WHAT IS NEEDED:
Of all the entries below, only the lines from the one with "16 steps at" up to and including the one with "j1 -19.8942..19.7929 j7" are to be duplicated exactly.
--- SUPPLIED RECORDS ---
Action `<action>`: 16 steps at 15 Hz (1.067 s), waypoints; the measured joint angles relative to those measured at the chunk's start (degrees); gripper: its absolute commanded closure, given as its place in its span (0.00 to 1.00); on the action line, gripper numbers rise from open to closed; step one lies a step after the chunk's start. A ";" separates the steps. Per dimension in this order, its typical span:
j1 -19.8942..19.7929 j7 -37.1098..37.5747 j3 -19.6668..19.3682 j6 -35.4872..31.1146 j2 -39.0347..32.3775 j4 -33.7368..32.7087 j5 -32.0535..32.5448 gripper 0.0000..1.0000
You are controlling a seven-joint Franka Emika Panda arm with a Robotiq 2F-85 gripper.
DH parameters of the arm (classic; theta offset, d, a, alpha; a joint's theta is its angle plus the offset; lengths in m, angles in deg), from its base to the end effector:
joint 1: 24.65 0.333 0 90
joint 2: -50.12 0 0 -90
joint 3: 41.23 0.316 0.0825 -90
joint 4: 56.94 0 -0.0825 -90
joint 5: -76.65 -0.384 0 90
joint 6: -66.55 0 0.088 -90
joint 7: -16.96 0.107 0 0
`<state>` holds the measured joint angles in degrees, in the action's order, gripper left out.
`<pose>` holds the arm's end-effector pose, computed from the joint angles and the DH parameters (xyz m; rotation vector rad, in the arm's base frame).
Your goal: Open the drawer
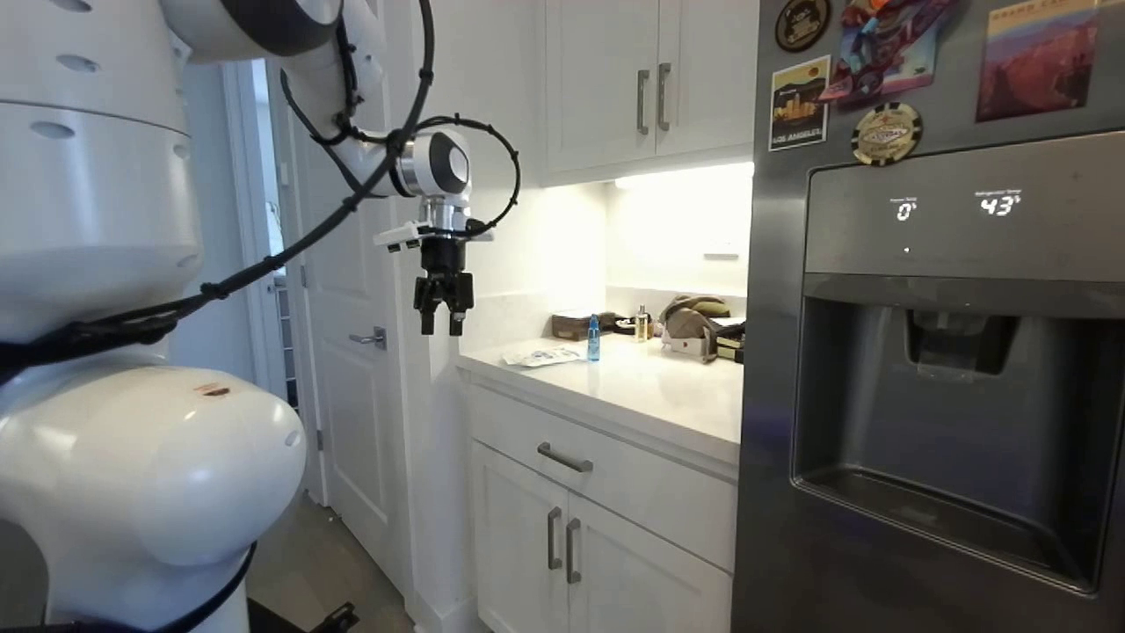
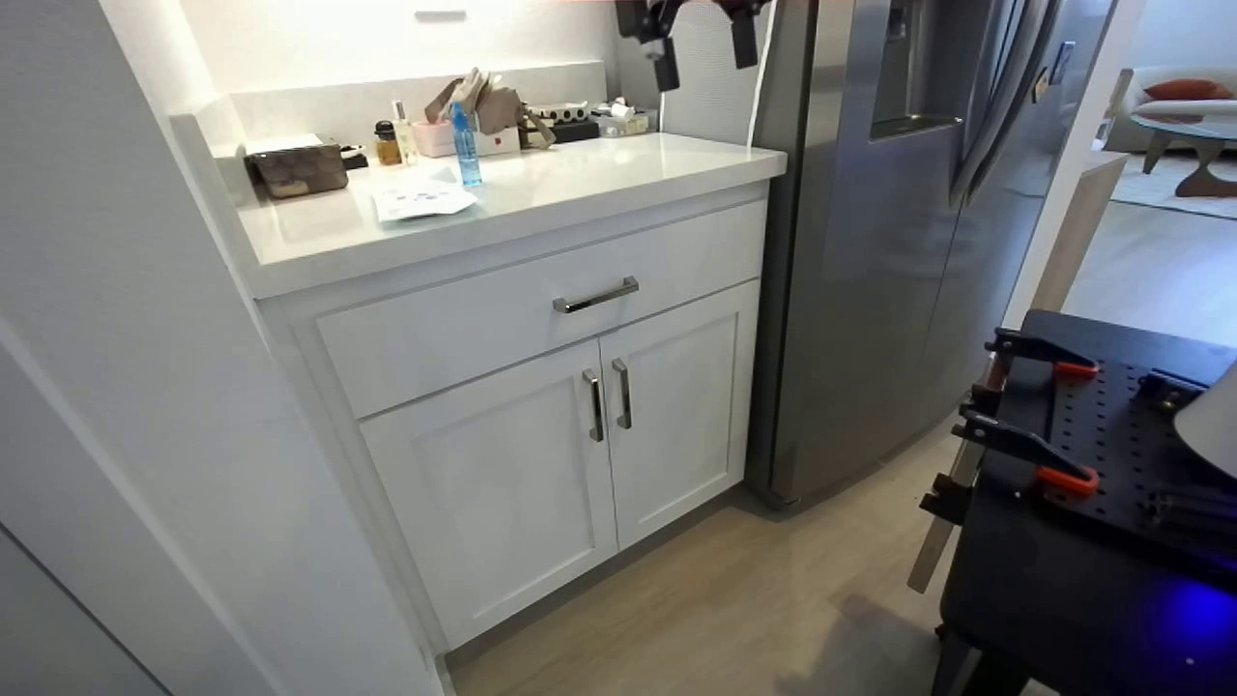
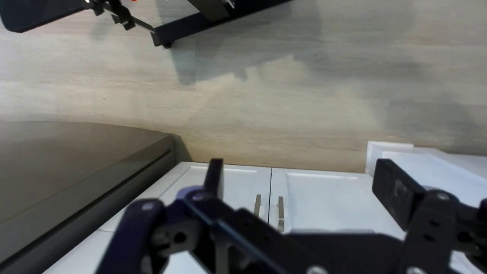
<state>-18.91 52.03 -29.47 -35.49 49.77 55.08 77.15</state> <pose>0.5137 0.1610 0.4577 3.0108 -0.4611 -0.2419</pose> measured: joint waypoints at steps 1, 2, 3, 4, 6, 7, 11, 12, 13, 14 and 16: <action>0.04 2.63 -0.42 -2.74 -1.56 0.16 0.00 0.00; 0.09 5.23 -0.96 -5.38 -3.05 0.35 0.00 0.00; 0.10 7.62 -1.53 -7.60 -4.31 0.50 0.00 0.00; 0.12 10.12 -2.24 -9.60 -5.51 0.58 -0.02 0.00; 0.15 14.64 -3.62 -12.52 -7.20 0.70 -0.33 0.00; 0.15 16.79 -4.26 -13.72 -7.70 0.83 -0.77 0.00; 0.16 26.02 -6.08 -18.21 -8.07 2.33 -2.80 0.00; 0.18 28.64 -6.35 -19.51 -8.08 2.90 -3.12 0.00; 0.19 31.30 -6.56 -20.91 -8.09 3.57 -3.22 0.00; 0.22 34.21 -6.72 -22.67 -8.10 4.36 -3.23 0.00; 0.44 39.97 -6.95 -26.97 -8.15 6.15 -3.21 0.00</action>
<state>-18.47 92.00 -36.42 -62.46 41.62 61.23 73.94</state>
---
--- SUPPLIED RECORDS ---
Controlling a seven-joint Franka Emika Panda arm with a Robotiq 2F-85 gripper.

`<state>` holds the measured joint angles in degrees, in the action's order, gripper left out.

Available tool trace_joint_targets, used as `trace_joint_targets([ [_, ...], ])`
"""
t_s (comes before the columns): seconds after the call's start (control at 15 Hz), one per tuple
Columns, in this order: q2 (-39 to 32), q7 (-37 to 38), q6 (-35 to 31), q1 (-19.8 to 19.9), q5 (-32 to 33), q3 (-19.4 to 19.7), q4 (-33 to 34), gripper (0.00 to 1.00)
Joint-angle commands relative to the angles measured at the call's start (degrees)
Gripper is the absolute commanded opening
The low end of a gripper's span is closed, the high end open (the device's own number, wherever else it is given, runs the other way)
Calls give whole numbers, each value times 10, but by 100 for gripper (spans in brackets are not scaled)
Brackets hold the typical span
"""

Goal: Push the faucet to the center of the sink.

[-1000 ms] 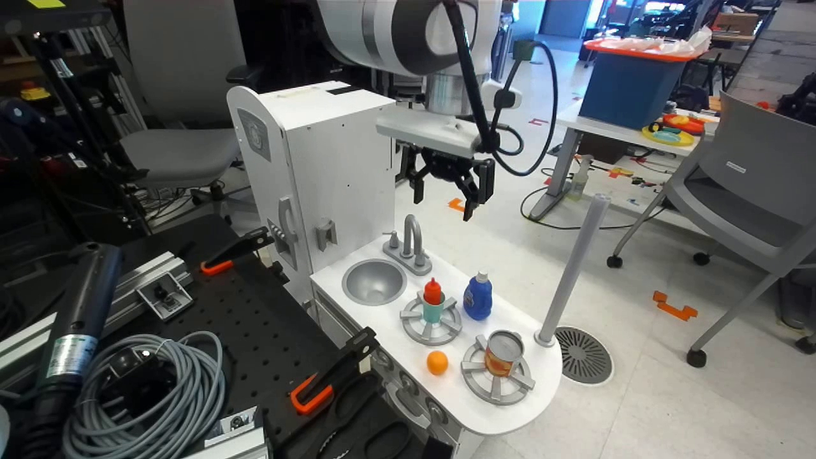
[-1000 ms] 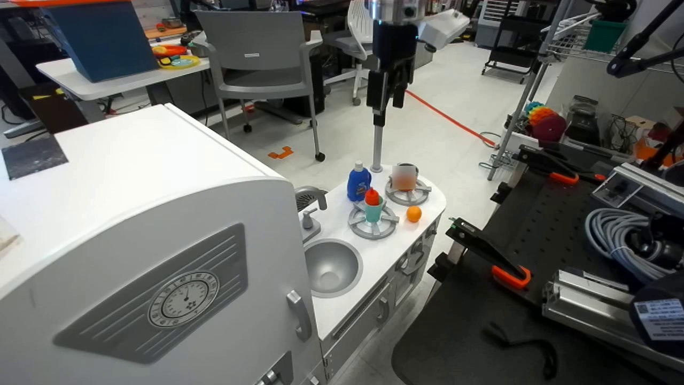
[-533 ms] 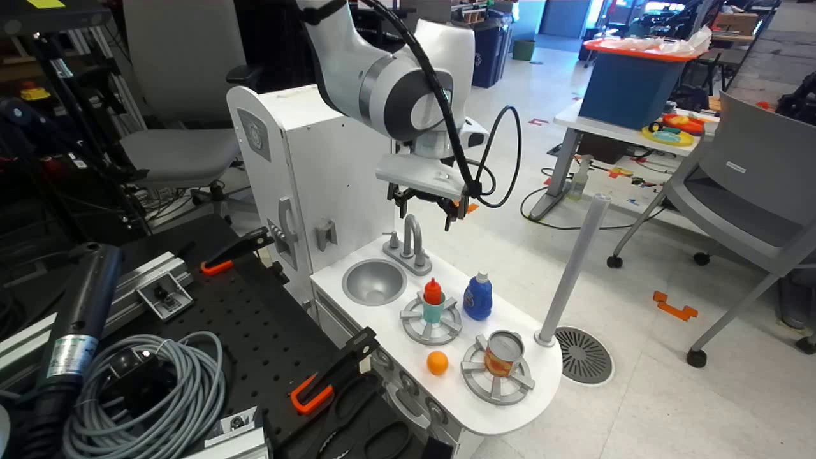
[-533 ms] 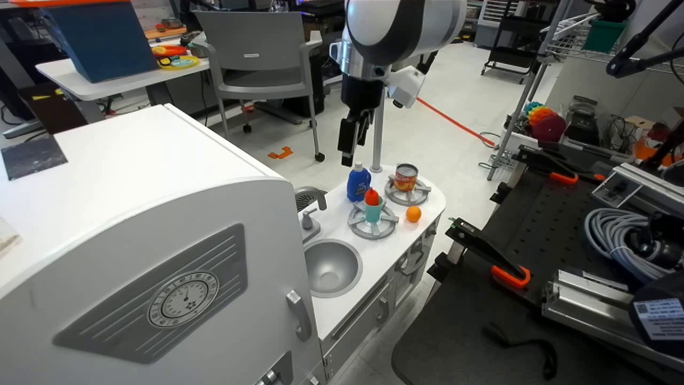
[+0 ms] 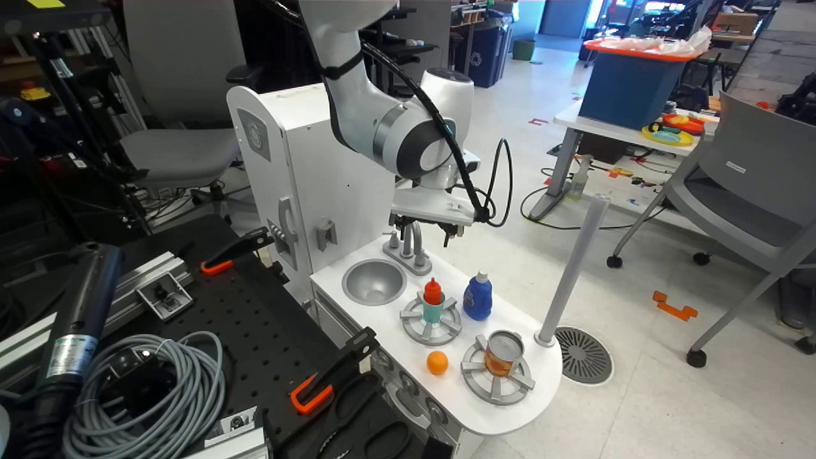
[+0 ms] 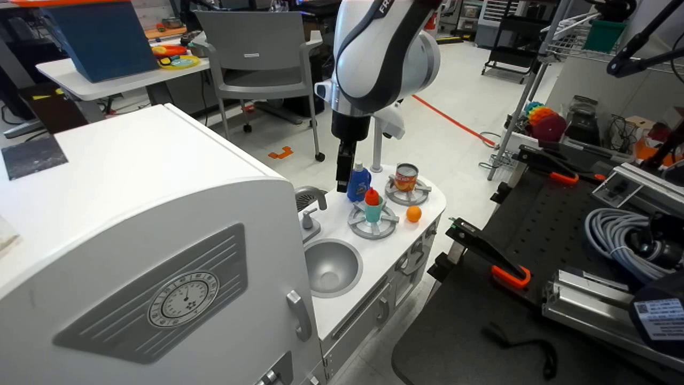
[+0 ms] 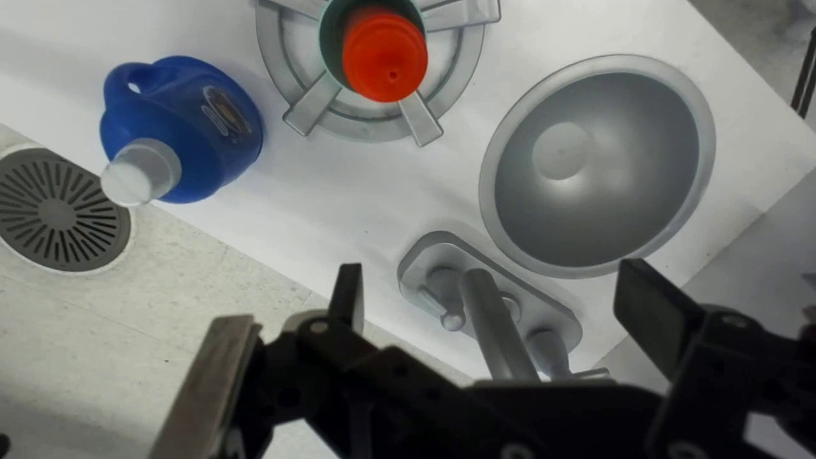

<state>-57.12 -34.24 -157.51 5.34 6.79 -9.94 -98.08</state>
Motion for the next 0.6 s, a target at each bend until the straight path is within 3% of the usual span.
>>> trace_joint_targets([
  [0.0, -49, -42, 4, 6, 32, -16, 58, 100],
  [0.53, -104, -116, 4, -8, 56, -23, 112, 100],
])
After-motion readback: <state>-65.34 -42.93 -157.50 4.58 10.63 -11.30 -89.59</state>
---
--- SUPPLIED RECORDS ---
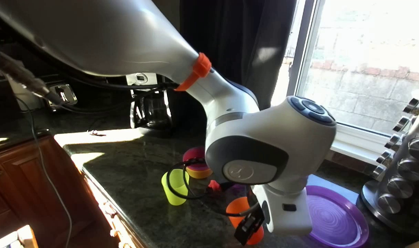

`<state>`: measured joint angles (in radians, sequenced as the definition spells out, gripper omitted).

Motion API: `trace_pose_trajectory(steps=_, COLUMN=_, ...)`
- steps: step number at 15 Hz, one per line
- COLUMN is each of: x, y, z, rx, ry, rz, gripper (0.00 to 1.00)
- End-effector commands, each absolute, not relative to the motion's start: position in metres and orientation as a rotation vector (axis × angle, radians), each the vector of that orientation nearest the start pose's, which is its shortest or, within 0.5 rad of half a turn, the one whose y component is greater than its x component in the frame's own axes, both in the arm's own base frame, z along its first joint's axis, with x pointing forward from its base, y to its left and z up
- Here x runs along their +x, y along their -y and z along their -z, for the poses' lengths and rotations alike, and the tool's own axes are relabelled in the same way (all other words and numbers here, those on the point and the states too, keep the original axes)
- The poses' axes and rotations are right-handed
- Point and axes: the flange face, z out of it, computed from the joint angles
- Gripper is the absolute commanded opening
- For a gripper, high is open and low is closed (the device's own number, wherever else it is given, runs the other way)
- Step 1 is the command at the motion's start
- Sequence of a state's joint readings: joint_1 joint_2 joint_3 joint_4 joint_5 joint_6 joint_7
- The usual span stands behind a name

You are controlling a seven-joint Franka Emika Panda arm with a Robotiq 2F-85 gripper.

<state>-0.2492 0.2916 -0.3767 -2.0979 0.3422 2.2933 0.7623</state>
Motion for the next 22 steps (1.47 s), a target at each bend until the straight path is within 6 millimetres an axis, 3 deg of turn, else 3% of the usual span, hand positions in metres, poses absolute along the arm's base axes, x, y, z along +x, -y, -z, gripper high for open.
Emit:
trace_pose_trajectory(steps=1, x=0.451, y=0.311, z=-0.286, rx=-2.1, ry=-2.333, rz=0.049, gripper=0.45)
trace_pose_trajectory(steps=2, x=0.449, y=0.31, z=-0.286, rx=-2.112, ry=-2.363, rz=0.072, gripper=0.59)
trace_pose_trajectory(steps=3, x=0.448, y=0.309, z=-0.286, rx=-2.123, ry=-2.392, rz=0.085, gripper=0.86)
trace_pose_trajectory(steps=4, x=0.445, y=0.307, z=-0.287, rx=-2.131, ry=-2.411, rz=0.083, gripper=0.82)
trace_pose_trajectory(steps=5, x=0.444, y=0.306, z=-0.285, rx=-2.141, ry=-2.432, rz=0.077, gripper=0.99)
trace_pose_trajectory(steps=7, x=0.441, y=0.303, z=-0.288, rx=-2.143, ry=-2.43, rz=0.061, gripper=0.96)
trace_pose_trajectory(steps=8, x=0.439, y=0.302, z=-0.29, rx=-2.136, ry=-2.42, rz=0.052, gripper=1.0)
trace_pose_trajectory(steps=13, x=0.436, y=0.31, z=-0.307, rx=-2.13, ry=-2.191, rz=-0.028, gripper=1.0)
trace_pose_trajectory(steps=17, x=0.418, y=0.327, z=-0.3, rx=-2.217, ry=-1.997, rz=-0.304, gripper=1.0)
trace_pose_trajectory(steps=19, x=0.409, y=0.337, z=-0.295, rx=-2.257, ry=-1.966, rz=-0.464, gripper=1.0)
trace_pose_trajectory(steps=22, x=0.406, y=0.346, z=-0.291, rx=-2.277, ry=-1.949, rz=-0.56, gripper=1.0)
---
ANSWER AREA:
Action `<action>`: 16 steps at 15 Hz (1.067 s), waypoints; the measured joint angles relative to those measured at the chunk's start (degrees); gripper: its absolute commanded closure, given as its place in its span (0.00 to 1.00); on the action line, gripper numbers rise from open to closed; step one lies a step after the chunk's start. A ";" separates the steps. Per dimension in this order, its typical span:
j1 -19.8942..19.7929 j7 -37.1098..37.5747 j3 -19.6668..19.3682 j6 -35.4872..31.1146 j2 -39.0347..32.3775 j4 -33.7368..32.7087 j5 -32.0535..32.5448 gripper 0.0000..1.0000

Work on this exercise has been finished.